*** Begin section ***
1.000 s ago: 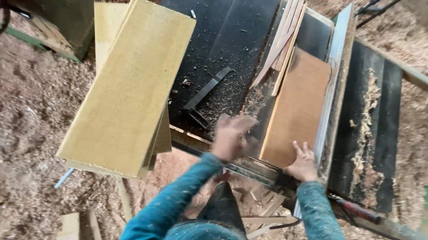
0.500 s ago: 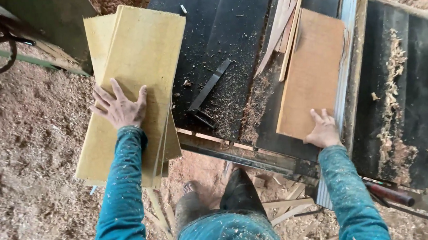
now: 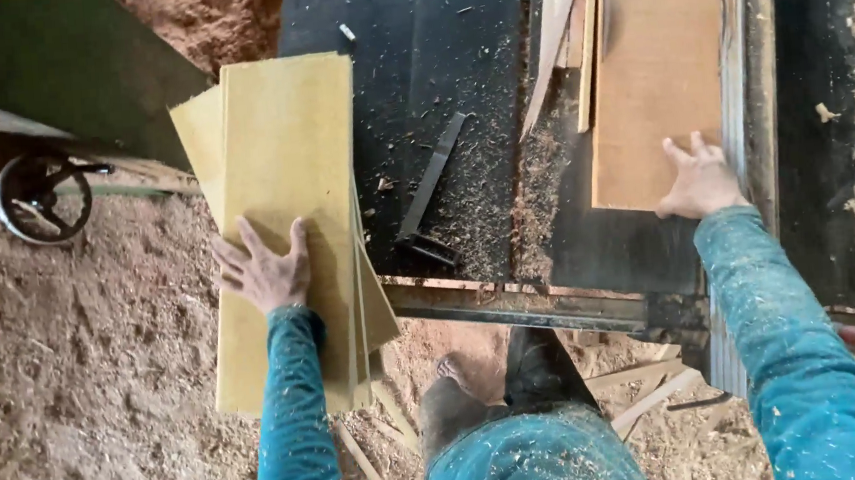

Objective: Cutting multiple wooden boards to size using a table saw in a workshop.

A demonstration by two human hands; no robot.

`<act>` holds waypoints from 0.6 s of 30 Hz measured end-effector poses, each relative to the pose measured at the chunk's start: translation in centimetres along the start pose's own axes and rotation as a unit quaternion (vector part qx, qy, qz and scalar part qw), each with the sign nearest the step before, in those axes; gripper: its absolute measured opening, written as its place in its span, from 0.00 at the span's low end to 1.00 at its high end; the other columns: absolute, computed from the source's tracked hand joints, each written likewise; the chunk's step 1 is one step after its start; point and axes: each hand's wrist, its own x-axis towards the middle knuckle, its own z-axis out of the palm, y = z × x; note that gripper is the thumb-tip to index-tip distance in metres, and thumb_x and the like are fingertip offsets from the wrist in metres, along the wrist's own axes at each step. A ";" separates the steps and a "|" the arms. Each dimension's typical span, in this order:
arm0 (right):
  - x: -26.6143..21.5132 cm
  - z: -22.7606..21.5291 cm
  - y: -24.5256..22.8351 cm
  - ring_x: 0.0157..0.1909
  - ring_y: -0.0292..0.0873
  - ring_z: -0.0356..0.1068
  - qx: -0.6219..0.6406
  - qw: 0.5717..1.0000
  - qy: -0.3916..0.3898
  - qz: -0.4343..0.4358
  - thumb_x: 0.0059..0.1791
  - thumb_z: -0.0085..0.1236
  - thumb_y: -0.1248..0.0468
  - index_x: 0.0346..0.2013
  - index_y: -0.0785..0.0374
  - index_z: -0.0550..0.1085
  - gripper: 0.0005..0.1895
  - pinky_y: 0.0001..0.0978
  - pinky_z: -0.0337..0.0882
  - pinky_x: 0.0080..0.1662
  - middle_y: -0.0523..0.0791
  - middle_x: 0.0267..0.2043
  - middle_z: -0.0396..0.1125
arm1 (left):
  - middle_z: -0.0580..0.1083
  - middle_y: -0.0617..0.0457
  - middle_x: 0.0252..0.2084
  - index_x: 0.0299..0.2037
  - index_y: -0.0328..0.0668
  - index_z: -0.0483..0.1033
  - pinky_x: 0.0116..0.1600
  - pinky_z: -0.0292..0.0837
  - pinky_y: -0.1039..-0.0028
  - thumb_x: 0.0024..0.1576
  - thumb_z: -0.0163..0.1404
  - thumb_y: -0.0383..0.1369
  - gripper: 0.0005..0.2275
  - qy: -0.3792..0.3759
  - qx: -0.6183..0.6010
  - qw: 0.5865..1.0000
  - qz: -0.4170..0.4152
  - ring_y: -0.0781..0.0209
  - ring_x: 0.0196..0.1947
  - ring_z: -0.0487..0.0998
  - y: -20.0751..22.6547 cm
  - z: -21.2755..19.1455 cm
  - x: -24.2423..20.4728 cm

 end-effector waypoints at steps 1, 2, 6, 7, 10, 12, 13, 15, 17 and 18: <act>0.3 -0.5 -0.1 0.76 0.66 0.44 0.002 1.000 -0.008 0.003 0.28 0.76 0.57 0.77 0.50 0.51 0.66 0.50 0.54 0.70 0.58 0.80 0.38 | 0.31 0.35 0.78 0.78 0.54 0.38 0.74 0.19 0.38 0.43 0.18 0.79 0.55 0.000 0.001 1.000 -0.004 0.40 0.80 0.28 0.0 0.1 0.1; 0.7 -0.9 -0.4 0.76 0.66 0.44 0.003 1.000 -0.007 0.008 0.28 0.76 0.57 0.77 0.50 0.51 0.66 0.50 0.54 0.70 0.58 0.80 0.38 | 0.31 0.35 0.78 0.78 0.54 0.38 0.74 0.19 0.38 0.43 0.18 0.79 0.55 -0.001 0.002 1.000 0.002 0.40 0.80 0.28 0.1 -0.2 0.0; 2.2 -2.4 -0.7 0.74 0.65 0.47 -0.019 1.000 -0.016 0.015 0.28 0.76 0.56 0.77 0.49 0.51 0.66 0.52 0.61 0.67 0.57 0.80 0.38 | 0.32 0.35 0.79 0.78 0.55 0.39 0.74 0.19 0.38 0.43 0.19 0.79 0.55 -0.004 -0.012 1.000 -0.003 0.39 0.80 0.29 0.3 0.1 0.1; 2.6 -2.6 -0.8 0.74 0.65 0.47 -0.030 0.999 -0.021 0.009 0.29 0.76 0.56 0.78 0.49 0.50 0.67 0.53 0.61 0.67 0.57 0.80 0.38 | 0.33 0.35 0.79 0.78 0.54 0.40 0.74 0.20 0.38 0.43 0.19 0.79 0.55 0.007 -0.010 1.000 0.000 0.40 0.80 0.29 -0.1 0.3 0.2; 3.1 -4.1 -1.5 0.74 0.65 0.46 -0.024 0.999 -0.026 0.006 0.30 0.75 0.58 0.77 0.51 0.49 0.66 0.55 0.61 0.67 0.57 0.80 0.37 | 0.34 0.34 0.79 0.78 0.54 0.42 0.75 0.21 0.38 0.45 0.22 0.79 0.54 0.031 -0.022 0.999 0.001 0.41 0.80 0.31 -0.1 0.7 0.1; 4.0 -4.6 -1.6 0.74 0.65 0.46 -0.026 0.999 -0.029 0.008 0.30 0.75 0.57 0.78 0.50 0.49 0.66 0.55 0.59 0.68 0.57 0.80 0.38 | 0.35 0.34 0.79 0.78 0.54 0.43 0.74 0.21 0.37 0.44 0.21 0.79 0.54 0.036 -0.019 0.999 0.002 0.40 0.80 0.32 -0.1 0.7 0.2; 4.4 -4.8 -1.6 0.75 0.65 0.46 -0.027 0.999 -0.029 0.014 0.30 0.76 0.57 0.78 0.50 0.49 0.66 0.54 0.58 0.69 0.57 0.80 0.38 | 0.36 0.35 0.79 0.78 0.53 0.44 0.74 0.22 0.36 0.44 0.21 0.79 0.54 0.040 -0.017 0.999 0.007 0.39 0.80 0.33 -0.1 0.7 0.1; 5.6 -4.8 -1.1 0.74 0.65 0.46 -0.030 0.999 -0.024 0.010 0.29 0.76 0.57 0.77 0.50 0.50 0.67 0.54 0.58 0.69 0.58 0.79 0.39 | 0.36 0.34 0.79 0.78 0.53 0.44 0.74 0.21 0.38 0.44 0.21 0.80 0.55 0.039 -0.021 0.999 0.006 0.40 0.80 0.33 0.4 0.5 0.1; 6.3 -5.0 -1.0 0.74 0.66 0.46 -0.036 0.999 -0.022 0.001 0.28 0.77 0.56 0.77 0.50 0.51 0.67 0.55 0.57 0.69 0.59 0.79 0.40 | 0.36 0.34 0.79 0.78 0.53 0.44 0.75 0.20 0.39 0.43 0.21 0.80 0.55 0.036 -0.023 0.999 -0.002 0.41 0.80 0.33 0.2 0.5 -0.2; 6.7 -5.4 -1.2 0.74 0.66 0.46 -0.029 0.999 -0.020 0.001 0.28 0.77 0.56 0.77 0.51 0.51 0.67 0.56 0.58 0.68 0.59 0.79 0.40 | 0.38 0.34 0.79 0.77 0.52 0.47 0.74 0.22 0.38 0.45 0.22 0.79 0.54 0.051 -0.028 0.998 0.003 0.40 0.80 0.35 0.2 0.6 0.0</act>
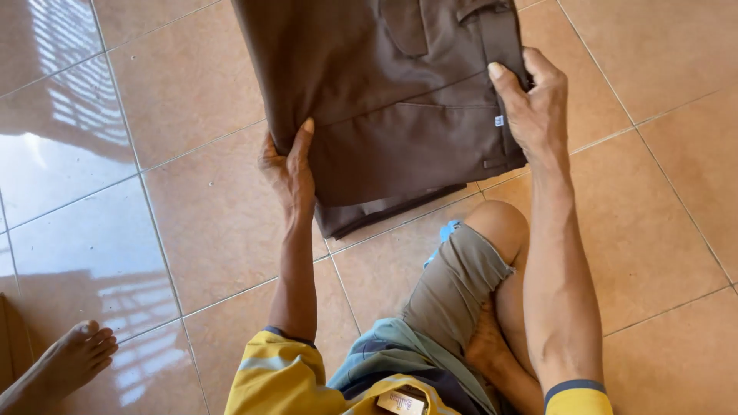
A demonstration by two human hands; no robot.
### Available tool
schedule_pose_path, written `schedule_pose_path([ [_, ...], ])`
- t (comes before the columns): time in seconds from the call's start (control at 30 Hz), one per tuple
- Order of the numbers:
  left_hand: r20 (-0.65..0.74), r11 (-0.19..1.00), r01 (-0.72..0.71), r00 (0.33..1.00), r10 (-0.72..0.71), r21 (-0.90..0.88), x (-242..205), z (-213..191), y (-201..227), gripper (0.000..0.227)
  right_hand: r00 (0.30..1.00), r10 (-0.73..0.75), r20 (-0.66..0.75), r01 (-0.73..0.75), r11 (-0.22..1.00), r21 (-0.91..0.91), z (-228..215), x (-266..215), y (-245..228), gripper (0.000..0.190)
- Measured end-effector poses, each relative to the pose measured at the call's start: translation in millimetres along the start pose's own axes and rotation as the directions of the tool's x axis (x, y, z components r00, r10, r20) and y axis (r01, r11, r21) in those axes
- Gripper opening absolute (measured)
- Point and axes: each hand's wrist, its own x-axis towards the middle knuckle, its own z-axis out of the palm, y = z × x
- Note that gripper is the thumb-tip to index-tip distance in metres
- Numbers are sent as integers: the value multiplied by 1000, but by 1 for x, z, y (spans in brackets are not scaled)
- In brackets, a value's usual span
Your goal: Folding brown pants into neat rectangles while sitting on the floor.
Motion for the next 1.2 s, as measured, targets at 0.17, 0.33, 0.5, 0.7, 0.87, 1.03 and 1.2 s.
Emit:
schedule_pose_path([
  [0.17, -228, 970, 221, 954, -193, 104, 7, -33, -90, 49, 999, 35, 1, -34, 966, -258, 67, 14, 70, 27],
  [0.33, -241, 696, 448, 893, -380, 561, -3, -85, -247, 45, 937, 346, 57, -292, 861, -416, 117, -58, 207, 41],
  [0.5, -312, 787, 396, 911, -271, 473, -2, -80, -220, 40, 956, 292, -28, -283, 896, -342, 121, -67, 198, 40],
  [0.7, -279, 755, 367, 927, -250, 543, -10, -95, -269, 50, 942, 332, -54, -326, 862, -389, 138, -80, 246, 42],
  [0.87, -312, 479, 256, 949, 40, 840, -30, -68, -263, 80, 958, 285, 35, -229, 831, -507, 128, -84, 218, 54],
  [1.03, -61, 489, -30, 984, 168, 872, -47, -19, -239, 96, 963, 267, -20, -216, 732, -647, 86, -95, 205, 69],
  [1.2, 244, 609, -249, 965, 92, 754, -57, 62, -234, 101, 911, 344, -228, -401, 613, -681, 0, -121, 178, 71],
])
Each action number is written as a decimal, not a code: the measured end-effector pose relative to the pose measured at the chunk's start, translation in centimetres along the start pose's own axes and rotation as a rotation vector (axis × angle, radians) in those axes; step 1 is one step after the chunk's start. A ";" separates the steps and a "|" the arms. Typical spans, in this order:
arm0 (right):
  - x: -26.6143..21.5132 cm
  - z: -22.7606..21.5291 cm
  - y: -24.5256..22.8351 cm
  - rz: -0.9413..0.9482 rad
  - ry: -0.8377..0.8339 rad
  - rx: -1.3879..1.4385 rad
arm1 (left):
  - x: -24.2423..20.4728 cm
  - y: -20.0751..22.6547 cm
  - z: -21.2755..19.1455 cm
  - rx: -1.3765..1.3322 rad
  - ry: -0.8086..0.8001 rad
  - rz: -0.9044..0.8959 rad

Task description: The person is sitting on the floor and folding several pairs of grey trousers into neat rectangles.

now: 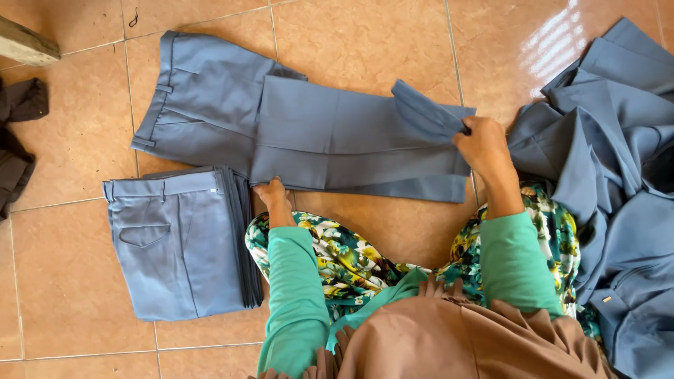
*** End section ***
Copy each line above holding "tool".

### Available tool
- Measured end-effector poses, each relative to the pose measured at the call's start: translation in millimetres along the start pose's own axes and rotation as the directions of the tool's x axis (x, y, z components r00, r10, r20) and y axis (r01, r11, r21) in those axes

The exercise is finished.